How Quantization Works#
Linear quantization, also known as affine quantization, achieves this process by mapping the range of float values to a quantized range, such as the range for 8-bit integers [-127, 128], and interpolating linearly.
This mapping is expressed by the following mathematical equations:
# process of dequantizing weights:
w_unquantized = scale * (w_quantized - zero_point)
# process of quantizing weights:
w_quantized = clip(round(w_unquantized/scale) + zero_point)

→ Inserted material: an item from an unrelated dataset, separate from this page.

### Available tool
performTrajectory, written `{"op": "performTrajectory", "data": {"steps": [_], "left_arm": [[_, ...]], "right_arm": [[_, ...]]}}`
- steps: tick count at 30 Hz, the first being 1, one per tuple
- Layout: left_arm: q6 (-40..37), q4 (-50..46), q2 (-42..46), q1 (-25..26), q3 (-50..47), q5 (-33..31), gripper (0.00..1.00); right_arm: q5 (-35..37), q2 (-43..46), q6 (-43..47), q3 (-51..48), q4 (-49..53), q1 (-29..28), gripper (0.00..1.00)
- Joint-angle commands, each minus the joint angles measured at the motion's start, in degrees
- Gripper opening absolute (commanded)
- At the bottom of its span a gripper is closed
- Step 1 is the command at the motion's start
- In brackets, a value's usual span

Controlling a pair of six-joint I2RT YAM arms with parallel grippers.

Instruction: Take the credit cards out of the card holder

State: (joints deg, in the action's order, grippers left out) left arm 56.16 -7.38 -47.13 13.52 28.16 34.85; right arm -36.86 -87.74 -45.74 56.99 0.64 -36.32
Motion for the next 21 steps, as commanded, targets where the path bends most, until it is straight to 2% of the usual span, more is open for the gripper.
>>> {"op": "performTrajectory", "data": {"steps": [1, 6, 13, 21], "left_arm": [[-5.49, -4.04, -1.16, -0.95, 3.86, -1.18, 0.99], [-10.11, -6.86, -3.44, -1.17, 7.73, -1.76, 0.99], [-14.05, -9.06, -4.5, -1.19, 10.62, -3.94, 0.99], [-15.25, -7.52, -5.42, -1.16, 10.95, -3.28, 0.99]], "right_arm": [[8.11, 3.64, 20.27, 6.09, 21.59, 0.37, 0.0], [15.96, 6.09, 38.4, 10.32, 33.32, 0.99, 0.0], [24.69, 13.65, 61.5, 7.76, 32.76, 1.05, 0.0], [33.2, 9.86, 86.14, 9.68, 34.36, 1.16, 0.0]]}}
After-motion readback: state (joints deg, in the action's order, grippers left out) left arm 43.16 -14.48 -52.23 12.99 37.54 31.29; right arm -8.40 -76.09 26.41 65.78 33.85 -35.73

In the above equations, w_unquantized
and scale
are of type float, and w_quantized
and zero_point
(also called quantization bias, or offset) are of the quantized data type.
Quantization precision#
For quantizating weights, 8-bit as well as 4-bit precision is supported. For activation quantizations, 8-bit is supported.
Symmetric Quantization#
When quantization is performed, constraining the zero_point
to be zero is referred to as symmetric quantization. In this case, the quantization and dequantization operations are further simplified. This is the default mode used by Core ML Tools.
Quantization Granularity#
There are three modes supported for QuantizationGranularity
: per_tensor
, per_channel
, per_block
. per_tensor
granularity computes a single float scale value (and zero point, in the case of symmetric quantization) for the whole tensor. per_channel
granularity uses a scale factor for each outer dimension (also referred to as the output channel
) of the weight tensor. The per_block
granularity shares scale factors across blocks of values in the weight tensor. This helps provide more fine-grained control when quantizing the weight values, which helps improve the accuracy of the model.
Activation Quantization#
Unlike the Pruning or Palettization compression schemes that compress only weights, for 8-bit quantization, activations of the network can also be quantized with their own scale factors.
Activations are quantized using per-tensor
mode. During the process of training or passing calibration data through the model, the values of intermediate activations are observed, and their max and min values are used to compute the quantization scales, which are stored during inference. Quantizing the intermediate tensors may help in inference of networks that are bottlenecked by memory bandwidth due to large activations.
On newer hardware with A17 Pro or M4 chips, such as the iPhone 15 Pro, quantizing both activations and weight to int8
can leverage optimized compute on the Neural Engine. This can help improve runtime latency in compute-bound models.